Algunos economistas, añade Leeds, critican la idea de reducir el tiempo laboral, ya que según ellos incrementarían los costes de las empresas y daría lugar a pérdidas de empleo, pues se deberían contratar trabajadores para compensar la reducción de la jornada. Pero una réplica a esta afirmación es que en realidad, un menor horario laboral puede ser más productivo que una jornada completa si se aumenta la moral y la motivación de los trabajadores. Hay muchas horas en las largas jornadas que son totalmente improductivas. En la práctica, se podría conseguir el mismo nivel de producción y beneficio con un menor número de horas trabajadas.
Pero ¿y si no fuera así? ¿Y si las empresas tuvieran realmente mayores costes productivos, y por tanto menores beneficio?

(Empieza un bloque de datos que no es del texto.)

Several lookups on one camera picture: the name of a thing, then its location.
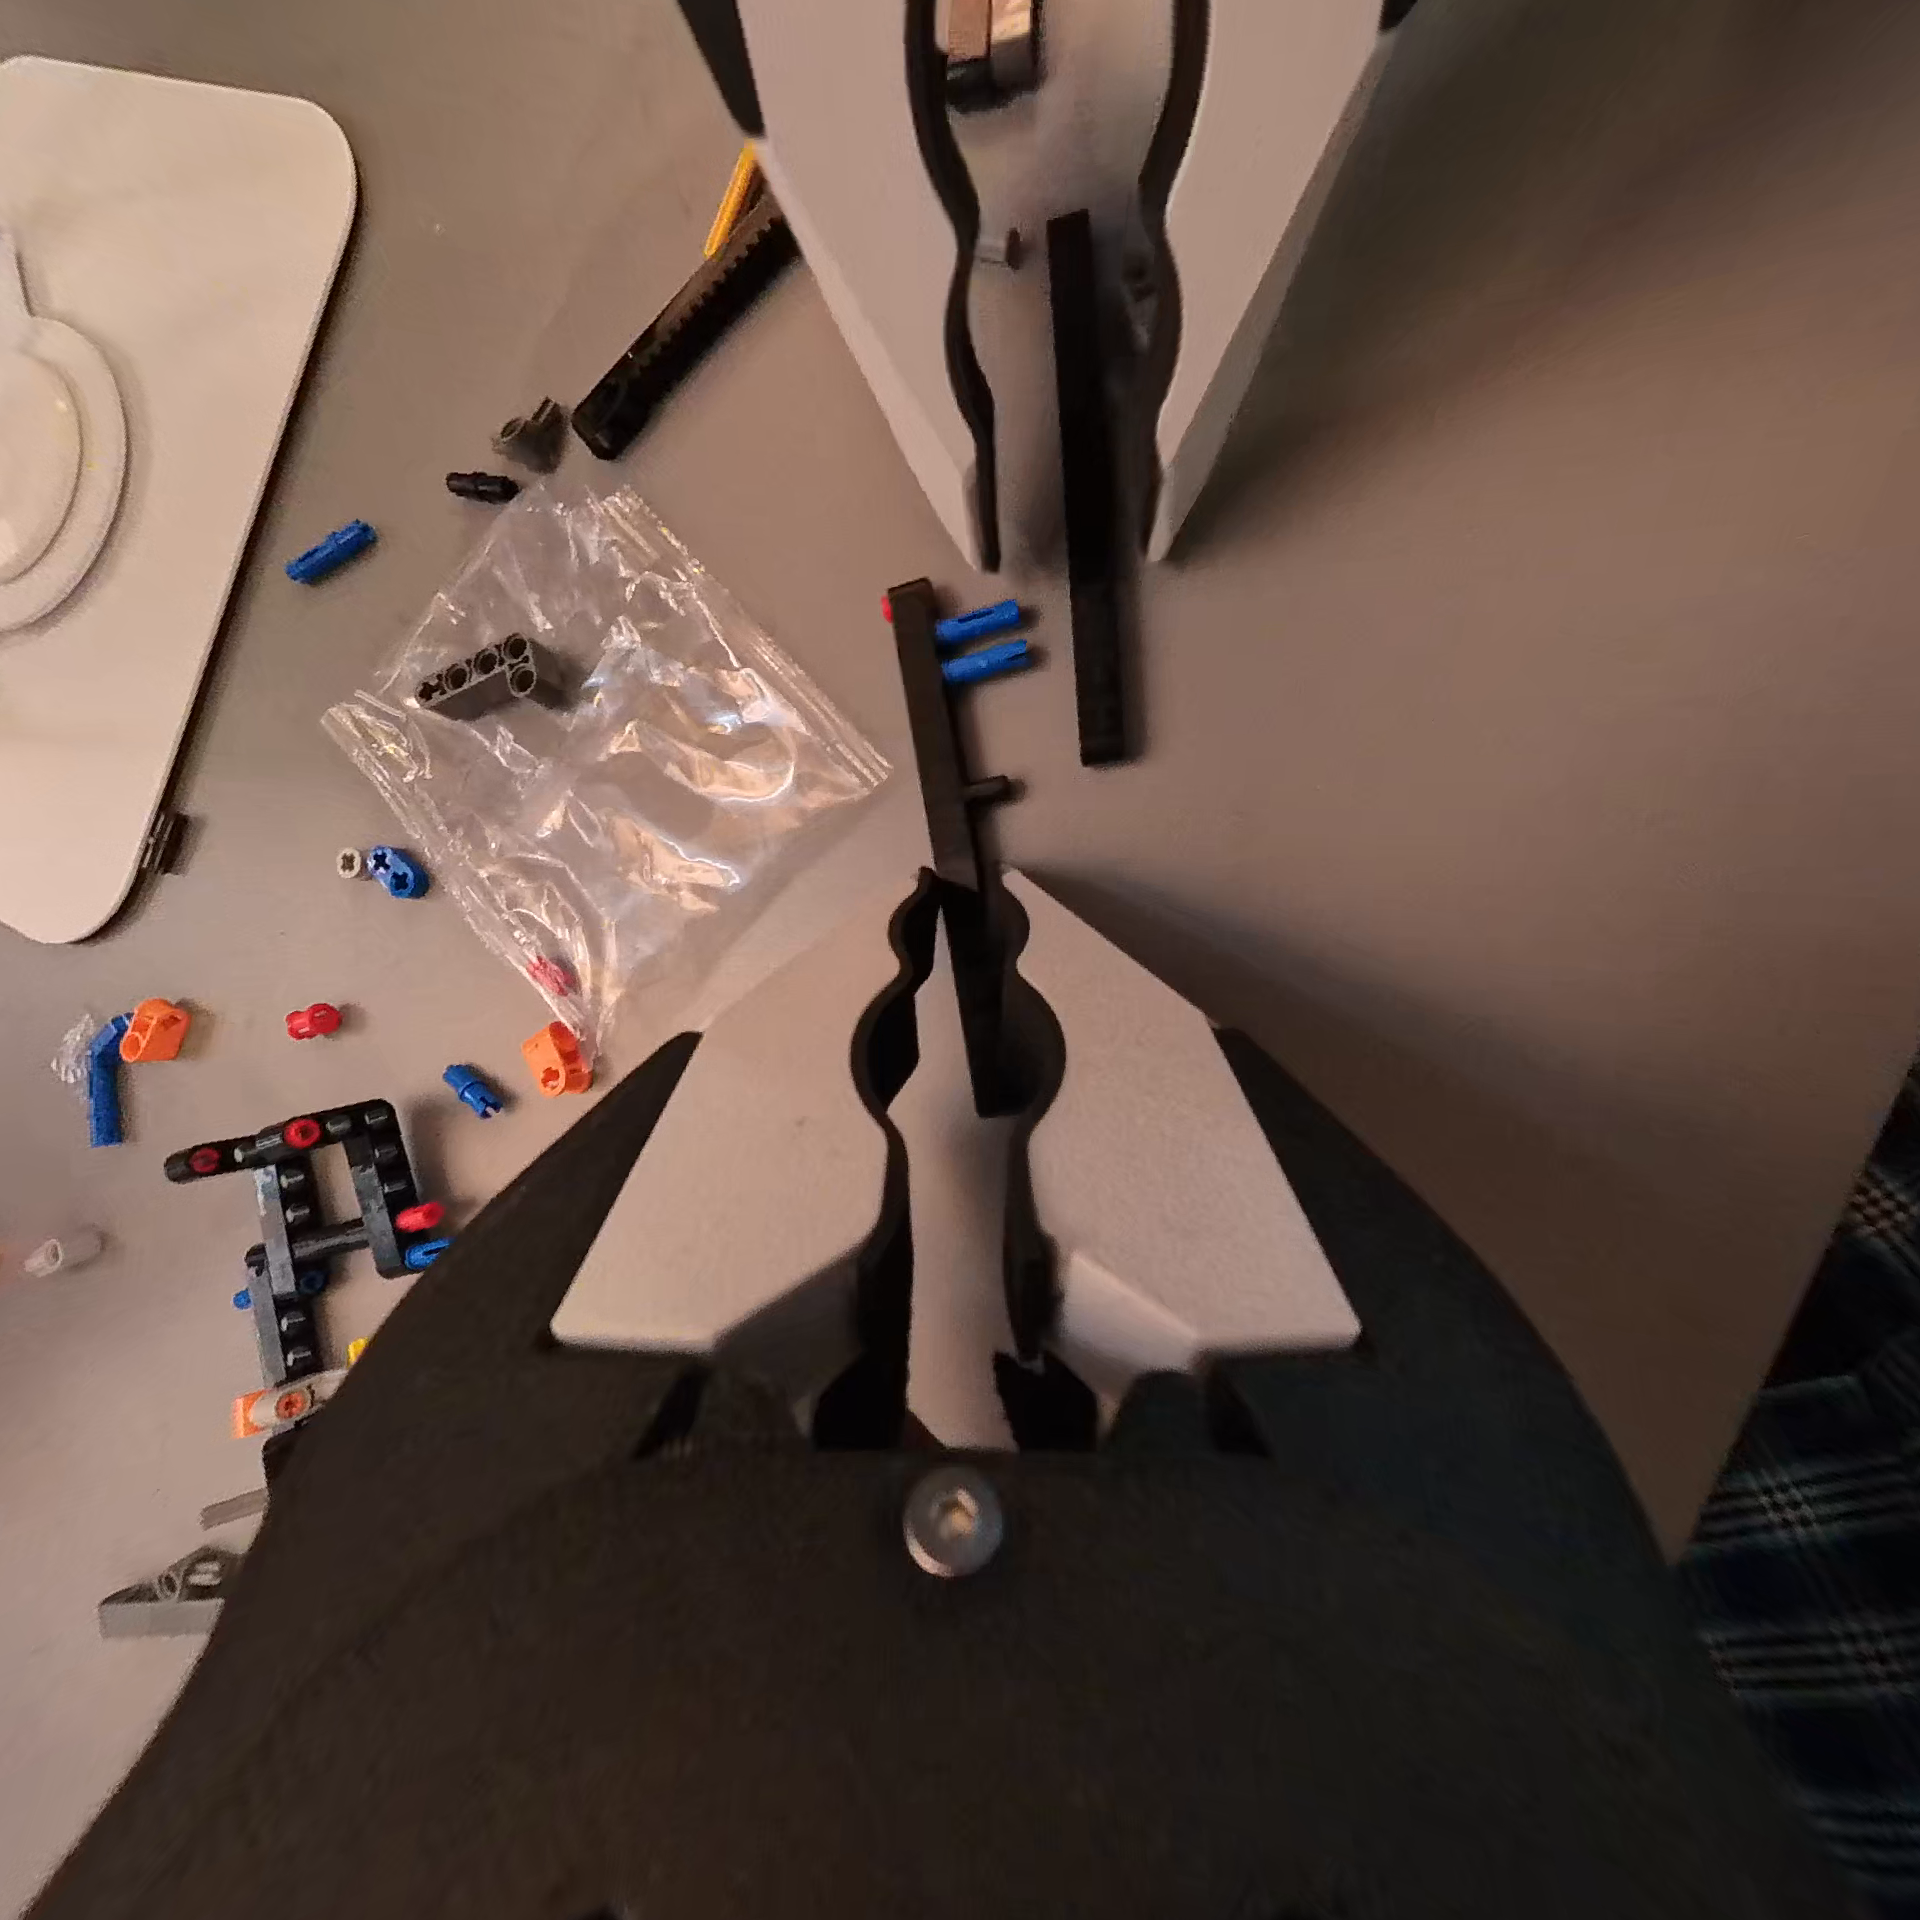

Lo que habría que preguntarse en este caso es que tipo de sociedad queremos darnos. ¿Queremos una sociedad donde la distribución laboral sea tan desigual como la actual a costa de la búsqueda del incremento constante de los beneficios empresariales? O por el contrario, ¿queremos darnos la oportunidad de una sociedad más equitativa?
En los últimos años, y tras sufrir diversas crisis económicas y financieras, hemos comprobado que el actual sistema tiene muchas ineficiencias. Las desigualdades económicas se han incrementado como nunca antes en la historia. La mayor parte de la riqueza mundial es acaparada por el número de personas más pequeño. Los ingentes beneficios empresariales que se están obteniendo –el nivel de caja de las empresas está en máximos históricos-, no están siendo utilizados para crear más puestos de trabajo, ni para mejorar las condiciones de los ya existentes. Por tanto, una sociedad puede perfectamente convivir con unas empresas que ganan menos dinero, pero que fomentan un mercado laboral más igualitario y un incremento de la calidad de vida general.
¿Es esto utópico? En absoluto. Es más, como les decía anteriormente, cada vez son más los economistas de todo el mundo que defienden un cambio del sistema en este sentido. Me apunto a ese cambio.